Input material Block Start

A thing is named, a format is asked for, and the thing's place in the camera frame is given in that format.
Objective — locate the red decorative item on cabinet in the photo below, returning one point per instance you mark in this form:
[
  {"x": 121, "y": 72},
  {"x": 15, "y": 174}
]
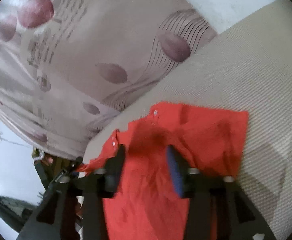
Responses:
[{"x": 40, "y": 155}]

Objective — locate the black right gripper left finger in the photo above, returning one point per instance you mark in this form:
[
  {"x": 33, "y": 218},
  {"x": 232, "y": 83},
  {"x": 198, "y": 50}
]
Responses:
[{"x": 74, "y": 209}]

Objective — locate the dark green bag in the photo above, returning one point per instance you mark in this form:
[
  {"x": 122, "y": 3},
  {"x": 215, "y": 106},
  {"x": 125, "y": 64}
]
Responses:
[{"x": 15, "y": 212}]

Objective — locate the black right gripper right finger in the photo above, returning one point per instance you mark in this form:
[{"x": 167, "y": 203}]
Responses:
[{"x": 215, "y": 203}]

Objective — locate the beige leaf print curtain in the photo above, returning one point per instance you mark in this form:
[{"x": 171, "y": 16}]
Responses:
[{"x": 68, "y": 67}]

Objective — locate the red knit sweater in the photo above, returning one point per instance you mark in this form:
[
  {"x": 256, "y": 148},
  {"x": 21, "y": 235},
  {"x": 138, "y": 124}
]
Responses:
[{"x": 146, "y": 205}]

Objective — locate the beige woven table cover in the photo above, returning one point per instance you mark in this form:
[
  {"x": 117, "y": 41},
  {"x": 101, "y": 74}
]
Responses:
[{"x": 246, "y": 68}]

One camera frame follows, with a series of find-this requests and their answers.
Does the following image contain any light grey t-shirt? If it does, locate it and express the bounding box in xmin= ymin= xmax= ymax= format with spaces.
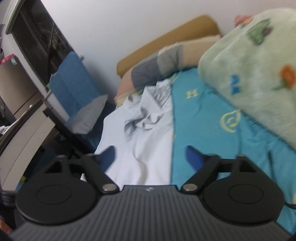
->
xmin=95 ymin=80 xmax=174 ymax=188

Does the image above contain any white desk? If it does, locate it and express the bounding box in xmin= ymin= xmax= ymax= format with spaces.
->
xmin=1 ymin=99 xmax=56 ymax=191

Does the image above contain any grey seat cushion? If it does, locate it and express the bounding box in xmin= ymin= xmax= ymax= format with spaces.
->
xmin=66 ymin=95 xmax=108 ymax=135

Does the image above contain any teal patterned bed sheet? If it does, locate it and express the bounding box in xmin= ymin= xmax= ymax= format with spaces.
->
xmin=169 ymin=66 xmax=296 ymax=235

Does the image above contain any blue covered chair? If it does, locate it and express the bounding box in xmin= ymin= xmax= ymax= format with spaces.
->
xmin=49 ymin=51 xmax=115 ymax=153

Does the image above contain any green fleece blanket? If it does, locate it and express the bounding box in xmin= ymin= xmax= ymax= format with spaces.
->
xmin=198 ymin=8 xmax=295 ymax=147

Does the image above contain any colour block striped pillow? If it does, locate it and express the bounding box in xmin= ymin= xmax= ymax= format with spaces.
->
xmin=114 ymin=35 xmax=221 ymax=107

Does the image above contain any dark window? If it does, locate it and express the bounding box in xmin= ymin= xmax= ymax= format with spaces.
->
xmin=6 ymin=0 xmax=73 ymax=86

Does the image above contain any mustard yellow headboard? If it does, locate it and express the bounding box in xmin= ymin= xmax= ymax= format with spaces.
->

Input material Block End
Input material Block Start

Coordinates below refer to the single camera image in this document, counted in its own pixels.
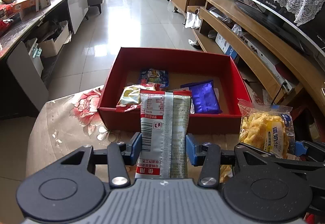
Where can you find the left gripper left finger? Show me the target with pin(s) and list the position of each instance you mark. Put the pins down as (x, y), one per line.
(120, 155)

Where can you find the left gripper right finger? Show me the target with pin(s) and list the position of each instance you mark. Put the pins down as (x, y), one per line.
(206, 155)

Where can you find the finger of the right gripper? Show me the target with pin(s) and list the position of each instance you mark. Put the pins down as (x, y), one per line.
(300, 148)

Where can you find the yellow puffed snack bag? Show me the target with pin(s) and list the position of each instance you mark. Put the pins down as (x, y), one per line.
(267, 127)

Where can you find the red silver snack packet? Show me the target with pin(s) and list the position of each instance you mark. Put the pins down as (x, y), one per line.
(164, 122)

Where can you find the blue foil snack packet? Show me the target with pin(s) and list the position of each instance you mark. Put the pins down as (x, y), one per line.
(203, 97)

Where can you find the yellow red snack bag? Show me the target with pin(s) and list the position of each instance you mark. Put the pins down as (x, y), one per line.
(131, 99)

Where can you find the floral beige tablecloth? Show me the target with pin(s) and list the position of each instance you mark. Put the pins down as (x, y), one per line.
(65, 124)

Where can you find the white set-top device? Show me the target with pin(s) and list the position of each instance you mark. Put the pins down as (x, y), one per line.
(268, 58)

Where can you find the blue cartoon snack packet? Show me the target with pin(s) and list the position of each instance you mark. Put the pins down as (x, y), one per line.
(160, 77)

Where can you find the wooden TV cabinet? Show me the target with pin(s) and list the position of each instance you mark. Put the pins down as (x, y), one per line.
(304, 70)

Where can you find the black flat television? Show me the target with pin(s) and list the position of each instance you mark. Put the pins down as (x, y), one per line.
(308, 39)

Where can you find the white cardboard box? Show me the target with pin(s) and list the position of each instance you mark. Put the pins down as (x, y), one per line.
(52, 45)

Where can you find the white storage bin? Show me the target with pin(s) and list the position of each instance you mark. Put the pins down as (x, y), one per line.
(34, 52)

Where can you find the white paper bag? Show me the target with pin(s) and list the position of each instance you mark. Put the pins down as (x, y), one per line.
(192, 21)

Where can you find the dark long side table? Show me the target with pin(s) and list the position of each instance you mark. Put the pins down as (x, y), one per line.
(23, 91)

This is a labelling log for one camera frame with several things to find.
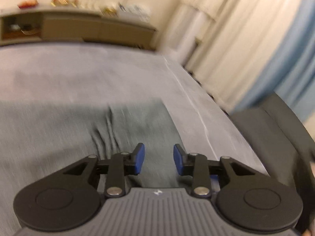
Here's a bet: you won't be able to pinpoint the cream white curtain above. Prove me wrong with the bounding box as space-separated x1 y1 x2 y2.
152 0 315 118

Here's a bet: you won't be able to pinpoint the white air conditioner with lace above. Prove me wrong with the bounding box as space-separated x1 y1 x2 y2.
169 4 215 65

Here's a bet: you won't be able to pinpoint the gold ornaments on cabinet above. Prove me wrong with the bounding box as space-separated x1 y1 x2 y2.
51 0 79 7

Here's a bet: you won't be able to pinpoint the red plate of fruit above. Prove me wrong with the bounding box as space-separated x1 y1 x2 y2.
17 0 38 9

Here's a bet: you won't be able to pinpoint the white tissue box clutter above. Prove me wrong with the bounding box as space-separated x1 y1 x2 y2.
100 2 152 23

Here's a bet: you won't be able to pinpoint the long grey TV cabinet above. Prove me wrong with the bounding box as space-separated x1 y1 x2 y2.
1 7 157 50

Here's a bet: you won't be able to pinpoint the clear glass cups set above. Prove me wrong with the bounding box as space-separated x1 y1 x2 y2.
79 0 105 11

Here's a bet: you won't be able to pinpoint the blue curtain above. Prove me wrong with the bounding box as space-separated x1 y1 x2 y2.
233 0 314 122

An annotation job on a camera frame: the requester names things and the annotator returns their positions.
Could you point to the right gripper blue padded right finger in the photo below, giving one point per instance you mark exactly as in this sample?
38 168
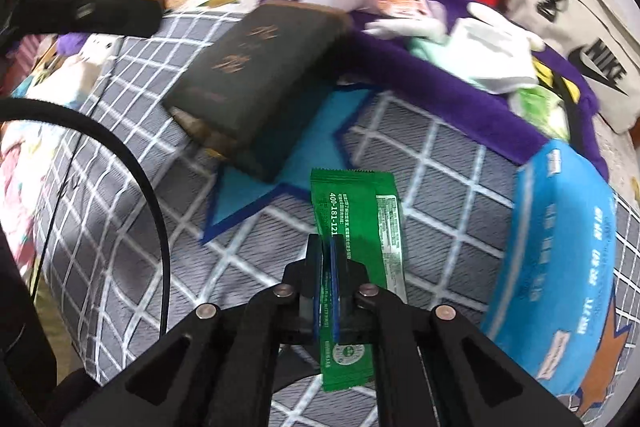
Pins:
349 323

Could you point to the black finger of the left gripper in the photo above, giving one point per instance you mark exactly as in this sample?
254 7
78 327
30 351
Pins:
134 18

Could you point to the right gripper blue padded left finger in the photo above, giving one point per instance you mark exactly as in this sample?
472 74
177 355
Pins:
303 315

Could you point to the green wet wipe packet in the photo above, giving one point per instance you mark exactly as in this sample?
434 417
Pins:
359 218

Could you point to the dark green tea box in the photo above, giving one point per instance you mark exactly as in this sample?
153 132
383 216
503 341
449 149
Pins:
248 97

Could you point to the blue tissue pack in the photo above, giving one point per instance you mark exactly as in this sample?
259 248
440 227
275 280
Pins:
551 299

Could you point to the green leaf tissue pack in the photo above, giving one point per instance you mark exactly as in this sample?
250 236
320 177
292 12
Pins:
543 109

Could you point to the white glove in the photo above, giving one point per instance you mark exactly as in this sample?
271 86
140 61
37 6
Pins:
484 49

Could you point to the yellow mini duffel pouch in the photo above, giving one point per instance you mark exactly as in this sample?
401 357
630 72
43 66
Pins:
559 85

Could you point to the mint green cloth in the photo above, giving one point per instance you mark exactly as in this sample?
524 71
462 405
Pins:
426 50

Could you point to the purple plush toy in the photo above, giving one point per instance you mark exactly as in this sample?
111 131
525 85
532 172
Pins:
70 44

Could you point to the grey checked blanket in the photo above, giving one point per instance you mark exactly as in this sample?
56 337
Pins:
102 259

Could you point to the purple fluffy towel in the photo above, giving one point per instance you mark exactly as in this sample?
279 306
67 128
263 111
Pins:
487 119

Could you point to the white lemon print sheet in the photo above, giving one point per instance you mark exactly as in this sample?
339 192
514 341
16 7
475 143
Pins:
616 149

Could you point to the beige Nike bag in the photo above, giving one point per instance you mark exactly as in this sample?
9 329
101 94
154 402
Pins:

Input material Block End

### Work to complete
Please copy out every line in the listing that has the string "padded".

### Task answer
Could you point to the right gripper blue padded right finger in the photo below, giving one point per instance you mark exactly as in this sample?
Could you point to the right gripper blue padded left finger in the photo above, giving one point per instance you mark exactly as in this sample?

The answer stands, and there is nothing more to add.